Task details
In the material below, find every line containing "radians" and copy that line.
%%
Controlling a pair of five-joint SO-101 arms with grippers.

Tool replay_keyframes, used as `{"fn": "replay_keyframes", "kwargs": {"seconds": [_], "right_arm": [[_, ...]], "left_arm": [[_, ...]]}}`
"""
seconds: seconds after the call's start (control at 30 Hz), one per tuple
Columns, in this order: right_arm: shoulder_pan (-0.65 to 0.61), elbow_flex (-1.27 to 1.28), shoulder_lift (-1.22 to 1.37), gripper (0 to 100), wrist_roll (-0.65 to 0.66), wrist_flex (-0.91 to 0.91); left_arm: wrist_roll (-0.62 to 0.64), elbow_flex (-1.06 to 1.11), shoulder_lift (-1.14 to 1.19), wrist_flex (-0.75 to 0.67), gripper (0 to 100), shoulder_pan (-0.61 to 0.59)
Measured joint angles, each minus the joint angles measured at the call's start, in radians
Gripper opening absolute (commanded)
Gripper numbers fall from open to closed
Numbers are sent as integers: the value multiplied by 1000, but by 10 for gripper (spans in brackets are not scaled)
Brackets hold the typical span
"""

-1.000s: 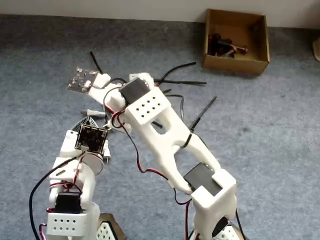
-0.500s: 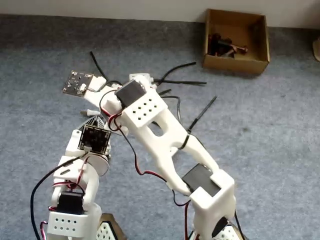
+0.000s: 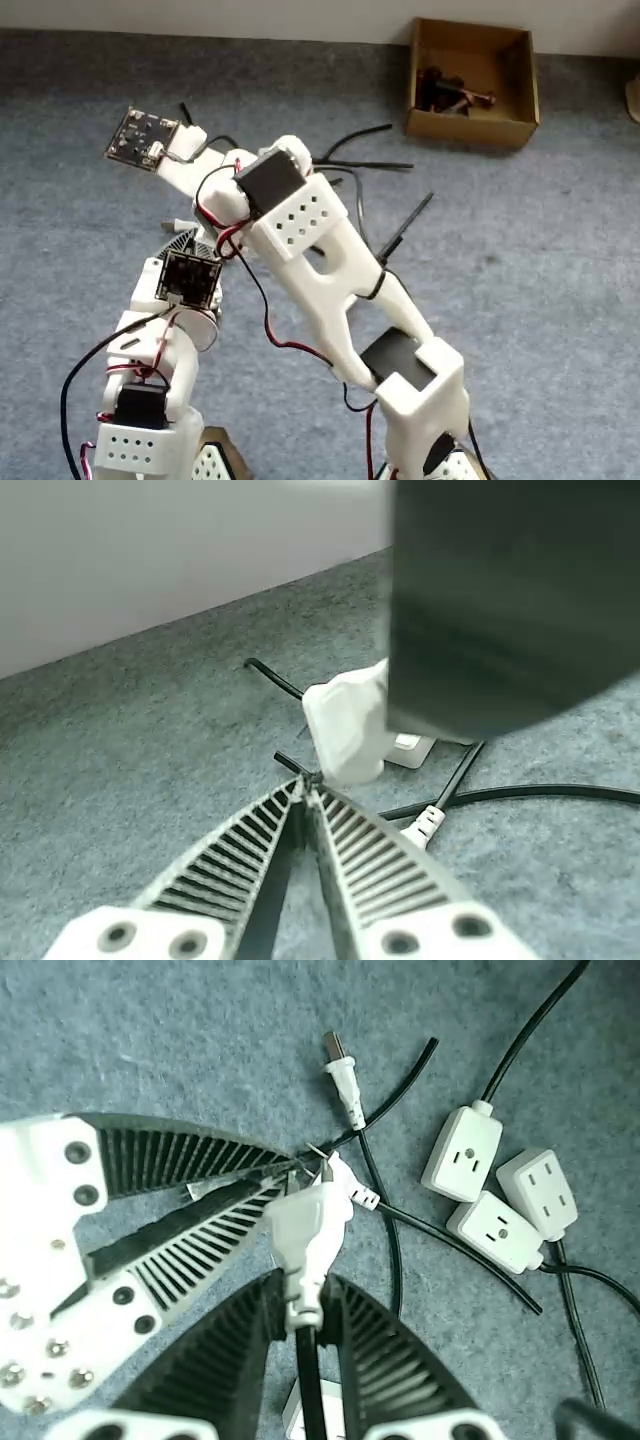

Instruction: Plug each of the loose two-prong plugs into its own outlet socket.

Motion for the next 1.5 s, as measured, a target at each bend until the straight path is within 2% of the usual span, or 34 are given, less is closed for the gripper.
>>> {"fn": "replay_keyframes", "kwargs": {"seconds": [0.53, 0.8, 1.5], "right_arm": [[-2, 0, 3, 5, 5, 0], [-2, -2, 118, 5, 6, 0], [-28, -6, 118, 5, 11, 2]], "left_arm": [[0, 0, 0, -6, 7, -100], [0, 0, 0, -34, 7, -78], [0, 0, 0, -34, 7, -3]]}}
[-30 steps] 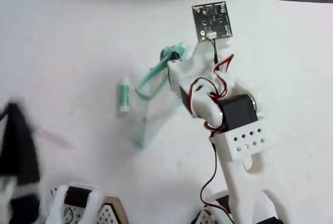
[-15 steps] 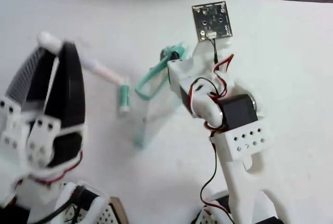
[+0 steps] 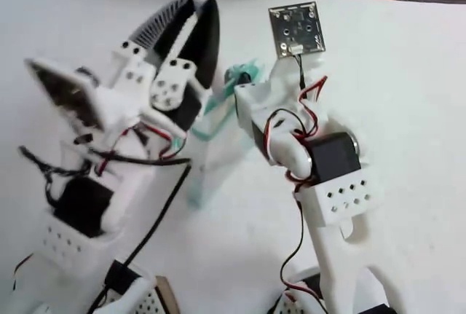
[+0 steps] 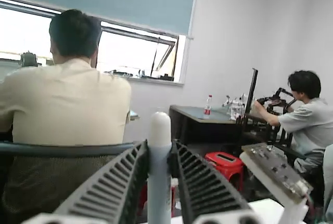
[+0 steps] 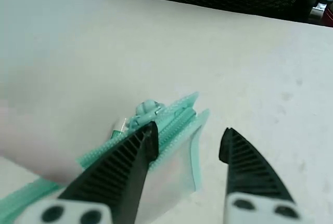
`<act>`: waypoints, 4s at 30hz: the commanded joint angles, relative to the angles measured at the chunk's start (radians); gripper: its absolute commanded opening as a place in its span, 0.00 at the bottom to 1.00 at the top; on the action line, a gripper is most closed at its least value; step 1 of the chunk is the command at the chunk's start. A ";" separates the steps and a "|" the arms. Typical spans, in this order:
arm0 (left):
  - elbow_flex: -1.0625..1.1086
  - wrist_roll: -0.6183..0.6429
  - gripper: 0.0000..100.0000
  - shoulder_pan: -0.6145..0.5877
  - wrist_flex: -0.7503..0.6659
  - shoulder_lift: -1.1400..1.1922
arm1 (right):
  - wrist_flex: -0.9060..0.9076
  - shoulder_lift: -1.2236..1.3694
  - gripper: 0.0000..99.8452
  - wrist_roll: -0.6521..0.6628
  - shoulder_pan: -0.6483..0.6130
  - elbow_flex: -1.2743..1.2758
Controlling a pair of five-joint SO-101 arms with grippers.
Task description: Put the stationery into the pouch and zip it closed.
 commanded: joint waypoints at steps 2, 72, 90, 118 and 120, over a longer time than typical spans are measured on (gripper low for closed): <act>0.074 -0.043 0.03 0.012 -0.009 0.005 | 0.005 0.021 0.20 0.014 -0.005 0.097; -0.232 -0.166 0.22 -0.401 0.491 1.104 | -0.179 -0.352 0.20 0.106 0.031 0.353; -0.549 -0.074 0.04 -0.381 0.701 1.389 | -0.179 -0.352 0.20 0.106 0.031 0.353; -1.135 -0.172 0.02 0.077 1.126 0.394 | -0.196 -0.351 0.20 0.100 0.030 0.368; -1.122 -0.152 0.02 0.143 1.114 0.357 | -0.196 -0.351 0.20 0.100 0.030 0.368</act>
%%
Result
Measured joint angles, each minus the joint angles measured at the call's start, in radians
`<act>`: waypoints, 4s at 30hz: the commanded joint angles, relative to the angles measured at the chunk's start (radians); gripper: its absolute commanded opening as a place in its span, 0.00 at the bottom to 1.00 at the top; on the action line, a gripper is most closed at its least value; step 1 of the chunk is the command at the chunk's start. A ";" separates the steps and a "|" the arms. Typical spans, in this order:

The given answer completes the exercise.